One cup of coffee is enough to stimulate your brown fat and could be key to beating diet-related diseases.

Research from the University of Nottingham (UK) has found that one cup of coffee is enough to stimulate the body’s fat-fighting defenses and could potentially play a role in beating diet-related diseases such as obesity and diabetes.

Brown fat, or brown adipose tissue, is one of two types of fat found in mammals. Compared to its white fat counterparts that are primed for energy storage and contribute to visceral fat, brown fat is predominantly used for generating body heat by burning calories. Despite being initially only thought to be found in babies and hibernating mammals, it was recently found that human adults can have brown fat as well.

“Brown fat works in a different way to other fat in your body and produces heat by burning sugar and fat, often in response to cold. Increasing its activity improves blood sugar control as well as improving blood lipid levels and the extra calories burnt help with weight loss. However, until now, no one has found an acceptable way to stimulate its activity in humans,” explained study co-director Michael Symonds.



“This is the first study in humans to show that something like a cup of coffee can have a direct effect on our brown fat functions. The potential implications of our results are pretty big, as obesity is a major health concern for society and we also have a growing diabetes epidemic and brown fat could potentially be part of the solution in tackling them.”

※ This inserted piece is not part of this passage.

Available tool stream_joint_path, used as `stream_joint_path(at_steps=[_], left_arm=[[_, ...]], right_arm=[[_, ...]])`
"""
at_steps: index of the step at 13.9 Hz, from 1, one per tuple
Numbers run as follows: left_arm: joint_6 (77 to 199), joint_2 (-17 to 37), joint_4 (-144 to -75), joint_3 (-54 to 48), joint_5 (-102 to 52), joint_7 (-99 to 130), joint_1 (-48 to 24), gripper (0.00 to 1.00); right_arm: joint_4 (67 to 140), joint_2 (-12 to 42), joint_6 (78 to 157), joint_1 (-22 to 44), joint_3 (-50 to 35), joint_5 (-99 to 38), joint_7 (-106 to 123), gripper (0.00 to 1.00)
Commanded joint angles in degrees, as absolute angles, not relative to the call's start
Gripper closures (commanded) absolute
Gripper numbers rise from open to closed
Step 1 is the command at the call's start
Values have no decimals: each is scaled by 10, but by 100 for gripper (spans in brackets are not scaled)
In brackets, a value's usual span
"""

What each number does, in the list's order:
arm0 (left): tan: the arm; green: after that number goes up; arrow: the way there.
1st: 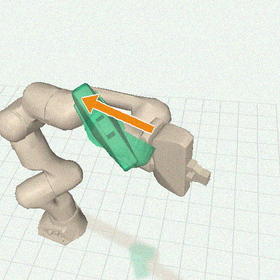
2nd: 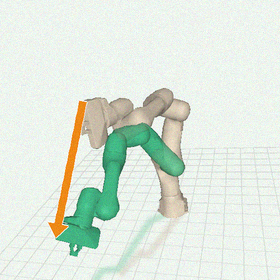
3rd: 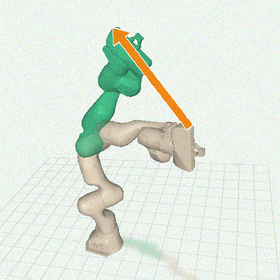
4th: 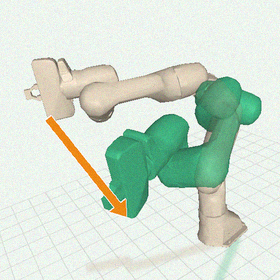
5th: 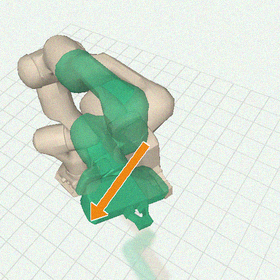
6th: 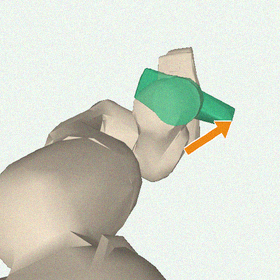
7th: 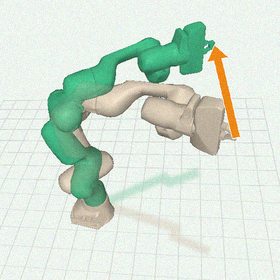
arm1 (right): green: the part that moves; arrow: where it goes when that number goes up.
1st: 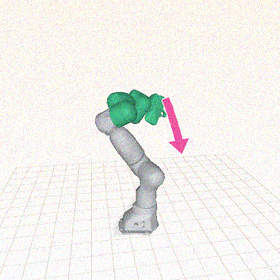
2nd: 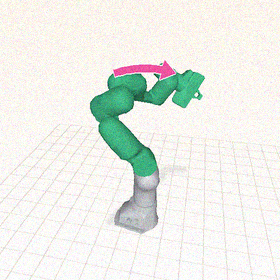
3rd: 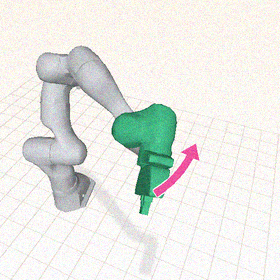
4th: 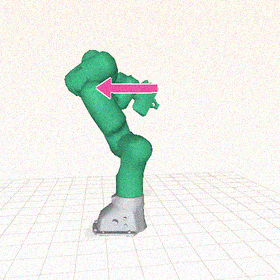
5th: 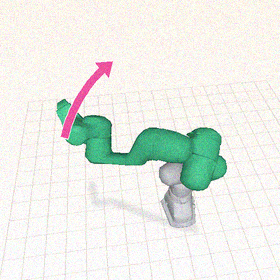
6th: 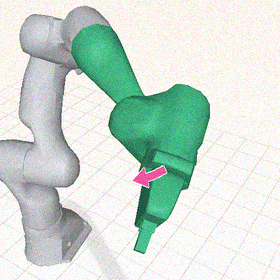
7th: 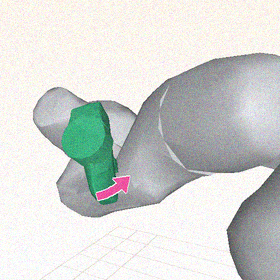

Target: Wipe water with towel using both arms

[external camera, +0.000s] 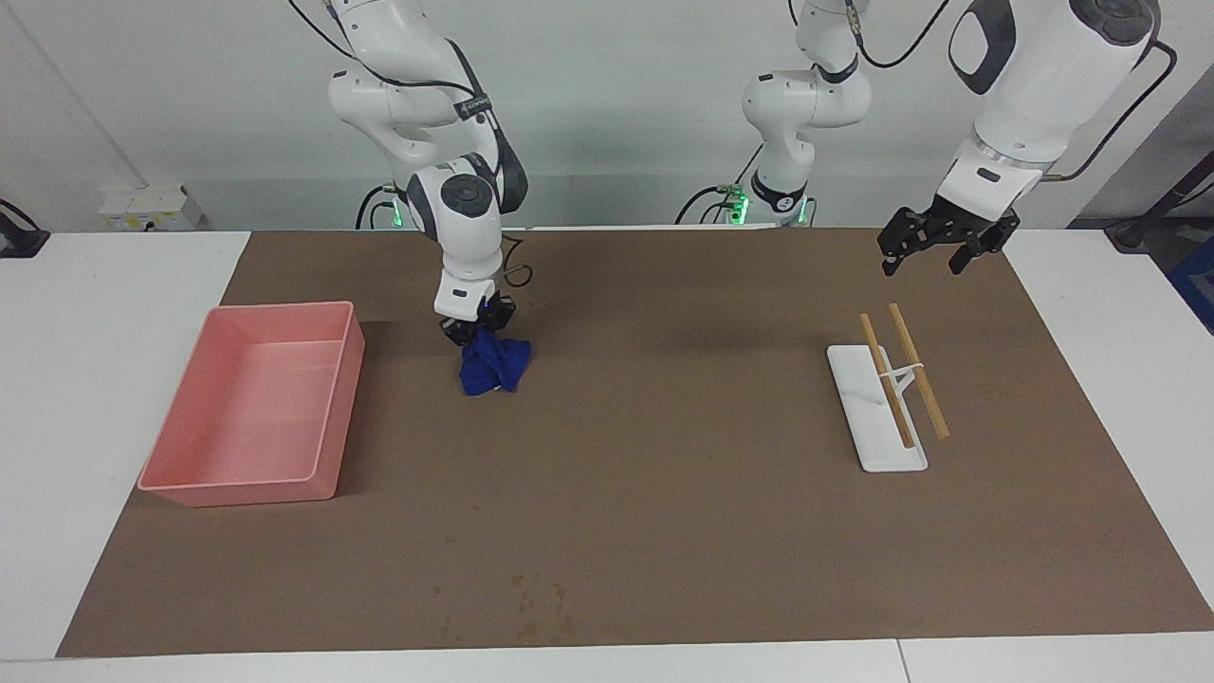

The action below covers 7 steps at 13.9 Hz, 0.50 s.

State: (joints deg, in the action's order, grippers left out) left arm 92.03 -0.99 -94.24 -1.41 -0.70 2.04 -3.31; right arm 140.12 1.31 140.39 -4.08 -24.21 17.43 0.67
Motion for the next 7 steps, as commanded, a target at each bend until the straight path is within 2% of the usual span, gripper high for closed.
stream_joint_path(at_steps=[1,4,7], left_arm=[[917,-22,-954,-13,-15,14,-29,0],[917,-22,-953,-13,-15,13,-29,0],[917,-22,-954,-13,-15,14,-29,0]], right_arm=[[1423,48,1432,-87,-235,253,29,100],[1431,51,1431,-123,-239,228,-5,100],[1434,46,1407,-113,-242,73,-5,100]])
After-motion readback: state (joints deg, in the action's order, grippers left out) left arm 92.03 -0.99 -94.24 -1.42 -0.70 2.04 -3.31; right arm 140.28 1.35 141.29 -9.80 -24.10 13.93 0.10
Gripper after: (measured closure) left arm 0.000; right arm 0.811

Following stem cell studies investigating the effects of caffeine on brown fat, the team used their pioneering thermal imaging technique to trace brown fat reserves in vivo. This non-invasive technique allowed them to identify brown fat and externally assess its heat producing capabilities.

“From our previous work, we knew that brown fat is mainly located in the neck region, so we were able to image someone straight after they had a drink to see if the brown fat got hotter,” Symonds added.

“The results were positive, and we now need to ascertain that caffeine as one of the ingredients in the coffee is acting as the stimulus or if there’s another component helping with the activation of brown fat. We are currently looking at caffeine supplements to test whether the effect is similar. Once we have confirmed which component is responsible for this, it could potentially be used as part of a weight management regime or as part of glucose regulation program to help prevent diabetes,” he concluded.